Success – git mysteries on Apple resolved (finally!)

Today I finally achieved success performing the desired git merge on my GasRad project on my Macbook. As mentioned previously, GasRad is my SCUBA gas blending app written for IOS devices (iPhone, iPad) using Xcode on my Macbook.

When we last looked in, I had a branch ‘alt_testing…’ many commits removed from the master branch. As hard as I tried, I could not figure out how to merge the ‘alt’ branch back to master using either Xcode or SourceTree on the Mac.
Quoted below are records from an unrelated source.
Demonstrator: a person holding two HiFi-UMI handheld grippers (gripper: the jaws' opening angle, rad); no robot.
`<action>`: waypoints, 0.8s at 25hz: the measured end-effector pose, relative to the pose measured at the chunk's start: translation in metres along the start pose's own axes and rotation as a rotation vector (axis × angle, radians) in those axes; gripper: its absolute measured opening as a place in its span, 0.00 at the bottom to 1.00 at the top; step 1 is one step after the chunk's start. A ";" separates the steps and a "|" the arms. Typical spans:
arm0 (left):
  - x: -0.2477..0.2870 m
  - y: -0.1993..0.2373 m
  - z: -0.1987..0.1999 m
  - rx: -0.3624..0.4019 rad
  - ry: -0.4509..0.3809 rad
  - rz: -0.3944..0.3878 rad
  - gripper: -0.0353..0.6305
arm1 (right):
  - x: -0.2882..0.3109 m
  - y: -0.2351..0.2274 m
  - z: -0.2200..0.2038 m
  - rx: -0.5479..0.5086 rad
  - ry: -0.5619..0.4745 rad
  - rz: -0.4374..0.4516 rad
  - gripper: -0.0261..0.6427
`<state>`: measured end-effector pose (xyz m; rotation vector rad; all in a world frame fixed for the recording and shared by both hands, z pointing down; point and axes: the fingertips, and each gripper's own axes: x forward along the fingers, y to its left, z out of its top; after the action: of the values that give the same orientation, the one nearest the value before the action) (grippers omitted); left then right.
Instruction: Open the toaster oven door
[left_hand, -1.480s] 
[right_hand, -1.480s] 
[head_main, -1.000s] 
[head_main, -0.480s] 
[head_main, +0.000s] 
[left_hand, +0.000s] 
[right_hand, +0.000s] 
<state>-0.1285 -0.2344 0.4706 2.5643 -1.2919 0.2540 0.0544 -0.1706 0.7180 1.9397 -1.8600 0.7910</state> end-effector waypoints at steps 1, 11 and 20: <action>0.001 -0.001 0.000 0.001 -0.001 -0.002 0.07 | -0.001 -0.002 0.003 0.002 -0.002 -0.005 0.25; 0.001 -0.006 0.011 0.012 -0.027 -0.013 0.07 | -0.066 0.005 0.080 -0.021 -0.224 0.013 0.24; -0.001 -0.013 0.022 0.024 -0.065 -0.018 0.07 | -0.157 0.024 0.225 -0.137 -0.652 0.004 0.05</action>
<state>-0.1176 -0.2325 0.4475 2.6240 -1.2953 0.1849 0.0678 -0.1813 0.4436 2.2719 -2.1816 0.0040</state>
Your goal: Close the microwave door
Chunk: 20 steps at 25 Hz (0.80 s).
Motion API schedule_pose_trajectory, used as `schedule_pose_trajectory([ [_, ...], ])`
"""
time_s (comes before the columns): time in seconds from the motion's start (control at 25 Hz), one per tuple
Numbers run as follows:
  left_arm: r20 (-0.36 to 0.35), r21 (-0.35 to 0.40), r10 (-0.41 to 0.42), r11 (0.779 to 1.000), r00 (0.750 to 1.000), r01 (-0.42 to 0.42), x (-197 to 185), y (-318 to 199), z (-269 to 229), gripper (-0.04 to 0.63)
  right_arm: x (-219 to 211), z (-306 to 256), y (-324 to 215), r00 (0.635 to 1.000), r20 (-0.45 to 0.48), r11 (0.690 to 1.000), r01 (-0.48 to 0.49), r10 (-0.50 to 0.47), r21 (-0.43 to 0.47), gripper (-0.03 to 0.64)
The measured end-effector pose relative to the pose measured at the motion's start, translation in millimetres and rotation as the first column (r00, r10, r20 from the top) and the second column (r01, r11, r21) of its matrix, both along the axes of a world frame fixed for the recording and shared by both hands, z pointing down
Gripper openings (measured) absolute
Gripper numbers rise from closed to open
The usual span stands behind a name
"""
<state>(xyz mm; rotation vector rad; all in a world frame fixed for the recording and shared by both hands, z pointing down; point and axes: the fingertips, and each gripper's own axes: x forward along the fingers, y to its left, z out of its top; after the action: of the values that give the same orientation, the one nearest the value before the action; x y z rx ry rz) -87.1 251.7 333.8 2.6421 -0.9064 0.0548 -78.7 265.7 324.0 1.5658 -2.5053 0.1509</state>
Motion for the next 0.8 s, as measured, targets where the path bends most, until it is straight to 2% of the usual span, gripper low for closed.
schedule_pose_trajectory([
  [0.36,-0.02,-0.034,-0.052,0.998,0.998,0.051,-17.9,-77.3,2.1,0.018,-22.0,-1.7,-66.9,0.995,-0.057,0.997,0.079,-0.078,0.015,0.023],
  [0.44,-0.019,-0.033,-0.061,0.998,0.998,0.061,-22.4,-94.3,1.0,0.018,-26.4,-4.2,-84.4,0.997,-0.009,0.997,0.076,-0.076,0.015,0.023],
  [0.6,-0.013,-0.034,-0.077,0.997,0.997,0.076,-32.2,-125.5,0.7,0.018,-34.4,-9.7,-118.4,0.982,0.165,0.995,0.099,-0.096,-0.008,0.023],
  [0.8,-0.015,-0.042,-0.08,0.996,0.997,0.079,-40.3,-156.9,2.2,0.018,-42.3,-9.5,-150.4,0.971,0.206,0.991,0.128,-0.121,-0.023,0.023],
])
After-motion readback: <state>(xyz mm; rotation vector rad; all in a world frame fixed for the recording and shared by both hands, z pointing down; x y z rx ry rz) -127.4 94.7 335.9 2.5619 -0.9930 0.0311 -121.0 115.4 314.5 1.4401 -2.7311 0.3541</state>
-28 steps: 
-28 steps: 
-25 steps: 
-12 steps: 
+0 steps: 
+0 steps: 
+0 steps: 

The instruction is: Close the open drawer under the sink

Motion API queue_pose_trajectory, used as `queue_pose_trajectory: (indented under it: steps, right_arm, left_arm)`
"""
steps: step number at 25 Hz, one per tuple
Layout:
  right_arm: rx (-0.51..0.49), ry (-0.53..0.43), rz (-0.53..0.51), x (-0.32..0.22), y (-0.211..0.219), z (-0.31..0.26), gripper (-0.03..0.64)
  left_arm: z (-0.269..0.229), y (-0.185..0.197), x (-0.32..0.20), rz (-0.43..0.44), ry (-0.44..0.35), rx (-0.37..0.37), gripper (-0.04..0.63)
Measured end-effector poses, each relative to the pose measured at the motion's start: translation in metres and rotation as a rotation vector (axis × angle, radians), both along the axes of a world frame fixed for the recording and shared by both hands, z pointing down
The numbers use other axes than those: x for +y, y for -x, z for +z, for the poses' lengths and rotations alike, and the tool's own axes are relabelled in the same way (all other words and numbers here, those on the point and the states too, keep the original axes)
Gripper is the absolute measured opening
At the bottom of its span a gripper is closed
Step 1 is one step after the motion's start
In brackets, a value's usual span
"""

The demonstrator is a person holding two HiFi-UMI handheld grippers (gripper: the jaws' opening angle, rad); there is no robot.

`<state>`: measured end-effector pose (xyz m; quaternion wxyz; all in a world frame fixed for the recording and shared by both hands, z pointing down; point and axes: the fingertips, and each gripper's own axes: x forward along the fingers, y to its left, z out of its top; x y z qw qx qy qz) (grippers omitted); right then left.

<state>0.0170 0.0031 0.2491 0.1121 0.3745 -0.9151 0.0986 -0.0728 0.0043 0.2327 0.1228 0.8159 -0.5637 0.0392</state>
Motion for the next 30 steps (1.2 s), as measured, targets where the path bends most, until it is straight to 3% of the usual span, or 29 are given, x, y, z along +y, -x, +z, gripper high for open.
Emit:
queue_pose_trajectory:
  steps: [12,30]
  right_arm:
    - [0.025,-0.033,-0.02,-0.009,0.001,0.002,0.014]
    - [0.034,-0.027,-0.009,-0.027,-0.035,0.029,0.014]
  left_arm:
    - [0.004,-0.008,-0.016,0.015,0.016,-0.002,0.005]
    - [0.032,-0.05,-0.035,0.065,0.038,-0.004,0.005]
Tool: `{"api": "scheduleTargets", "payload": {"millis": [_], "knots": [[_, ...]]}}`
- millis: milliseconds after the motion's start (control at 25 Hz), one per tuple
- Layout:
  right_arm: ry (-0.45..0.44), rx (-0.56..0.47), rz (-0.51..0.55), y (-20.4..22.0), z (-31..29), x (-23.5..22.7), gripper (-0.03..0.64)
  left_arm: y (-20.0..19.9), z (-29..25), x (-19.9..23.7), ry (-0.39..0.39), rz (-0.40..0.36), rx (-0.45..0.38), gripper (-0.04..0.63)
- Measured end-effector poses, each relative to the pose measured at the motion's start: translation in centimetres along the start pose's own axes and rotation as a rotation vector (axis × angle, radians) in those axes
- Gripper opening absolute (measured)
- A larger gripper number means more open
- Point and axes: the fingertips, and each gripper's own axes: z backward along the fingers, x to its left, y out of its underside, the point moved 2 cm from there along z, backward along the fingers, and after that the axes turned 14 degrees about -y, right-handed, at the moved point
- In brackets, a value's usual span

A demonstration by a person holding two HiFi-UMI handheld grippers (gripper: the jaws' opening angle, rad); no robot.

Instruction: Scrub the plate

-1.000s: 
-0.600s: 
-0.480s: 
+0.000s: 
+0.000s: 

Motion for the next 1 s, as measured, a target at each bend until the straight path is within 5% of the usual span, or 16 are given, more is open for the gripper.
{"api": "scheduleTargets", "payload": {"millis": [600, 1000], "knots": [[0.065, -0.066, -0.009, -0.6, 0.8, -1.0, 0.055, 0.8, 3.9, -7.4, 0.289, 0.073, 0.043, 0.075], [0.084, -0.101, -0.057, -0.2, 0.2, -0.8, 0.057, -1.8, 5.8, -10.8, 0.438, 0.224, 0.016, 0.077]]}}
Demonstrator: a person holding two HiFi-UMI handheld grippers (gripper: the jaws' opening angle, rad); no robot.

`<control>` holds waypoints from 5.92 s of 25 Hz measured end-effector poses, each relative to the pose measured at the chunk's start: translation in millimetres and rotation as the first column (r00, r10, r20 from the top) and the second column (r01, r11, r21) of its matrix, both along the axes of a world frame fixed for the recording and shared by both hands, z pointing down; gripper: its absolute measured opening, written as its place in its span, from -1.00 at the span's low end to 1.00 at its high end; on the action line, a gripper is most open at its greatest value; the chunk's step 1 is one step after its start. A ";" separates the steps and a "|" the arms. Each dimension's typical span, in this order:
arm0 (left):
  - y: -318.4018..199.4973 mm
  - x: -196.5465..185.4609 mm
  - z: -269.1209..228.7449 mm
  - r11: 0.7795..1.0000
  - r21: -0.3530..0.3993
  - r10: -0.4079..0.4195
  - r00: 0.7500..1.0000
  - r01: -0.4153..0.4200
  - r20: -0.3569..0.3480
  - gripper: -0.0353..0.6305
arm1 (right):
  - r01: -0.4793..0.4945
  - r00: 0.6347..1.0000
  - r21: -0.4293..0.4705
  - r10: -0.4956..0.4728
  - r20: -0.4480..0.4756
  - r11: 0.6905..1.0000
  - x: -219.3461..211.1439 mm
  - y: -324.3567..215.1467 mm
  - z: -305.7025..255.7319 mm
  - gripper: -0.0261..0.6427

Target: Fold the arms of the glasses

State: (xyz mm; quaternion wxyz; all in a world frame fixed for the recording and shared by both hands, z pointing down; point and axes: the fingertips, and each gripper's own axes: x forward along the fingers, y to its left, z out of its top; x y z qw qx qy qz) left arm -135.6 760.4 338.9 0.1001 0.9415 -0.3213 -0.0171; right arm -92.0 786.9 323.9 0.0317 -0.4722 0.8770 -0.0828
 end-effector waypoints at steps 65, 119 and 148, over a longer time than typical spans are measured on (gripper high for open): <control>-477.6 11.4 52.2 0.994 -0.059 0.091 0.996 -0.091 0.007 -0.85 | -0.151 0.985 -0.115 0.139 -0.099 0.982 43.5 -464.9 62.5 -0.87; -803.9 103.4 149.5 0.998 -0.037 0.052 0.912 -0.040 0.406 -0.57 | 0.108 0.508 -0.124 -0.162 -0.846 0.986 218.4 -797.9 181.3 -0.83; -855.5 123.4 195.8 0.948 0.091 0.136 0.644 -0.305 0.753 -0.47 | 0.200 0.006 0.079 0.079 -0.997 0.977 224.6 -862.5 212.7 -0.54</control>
I spent the last two days, and yesterday in particular, tackling this problem. First I made sure that my Xcode project was backed up using the mac time machine program. This was critical as it turned out. <hint: Always back up your work before  doing ‘stuff’. ALWAYS>. With the project backed up, I tried various means and methods to merge master with ‘alt’. I read and re-read the Pro GIT PDF book, and checked many solutions on-line (again, thanks Stack Exchange).

Ultimately, it was one problem that kept things from working: Xcode changed the way it tracked changes to Xcode; new versions of .gitignore handled this, but older versions didn’t. The result was every time I switched to master in Xcode, it wanted to store (commit) the UI change file. Over and over and over. Kind of a catch-22.

After messing about during  the day, I finally had an epiphany late last night. Actually, TWO.

  1. My project was not really branched at all. I had created a branch ‘alt’ back in May 2014, and had many commits on that branch, but absolutely zero commits on master. Really, it was just a simple linear series of commits, and only  the branch ‘name’ was different. As it turned out by my experimentation during the day, the actual merge was simple (no conflicts) if ONLY I could solve the problem of the persistent UI commit when in the master branch.
  2. Other testing during the day showed using terminal to issue git commands worked perfectly on the Mac, and did not conflict at all with either Xcode’s implementation of git, nor with SourceTree’s. The epiphany was that if I started with the ‘alt’ branch with Xcode not running, I could switch to master using terminal git commands and not involve the UI file at all.

Knowing these two things, this morning I set about my final cunning plan. I made sure the ‘alt’ branch was fully committed and working. I then terminated Xcode and SourceTree. I started up terminal, moved to the GasRad directory, and typed ‘git checkout master’. This switches to the master branch. Then “git merge alt…” which quickly and cleanly merged ‘alt’ into master. Using SourceTree I confirmed that master and ‘alt’ were now the same. I used SourceTree to tag the old master location as V2.0.0 and the new master location as V2.0.1, just to remind me where these branches had been. Finally I removed the ‘alt’ branch as it was now the same as master. The result was/is a clean branch tree with only the master branch, fully committed. Of course I finished up by using time machine to back up this clean version.

The real secret here was using terminal to bypass quirks in Xcode due to having git branches that spanned a major IOS/Xcode upgrade. Lesson learned is to ensure any git project is where I want it to be BEFORE I upgrade IOS or Xcode. I also learned the real value of SourceTree is in it’s graphical view of the project’s git history, and it’s ability to easily add tags to any commit.

I am a much, much happier Apple camper today.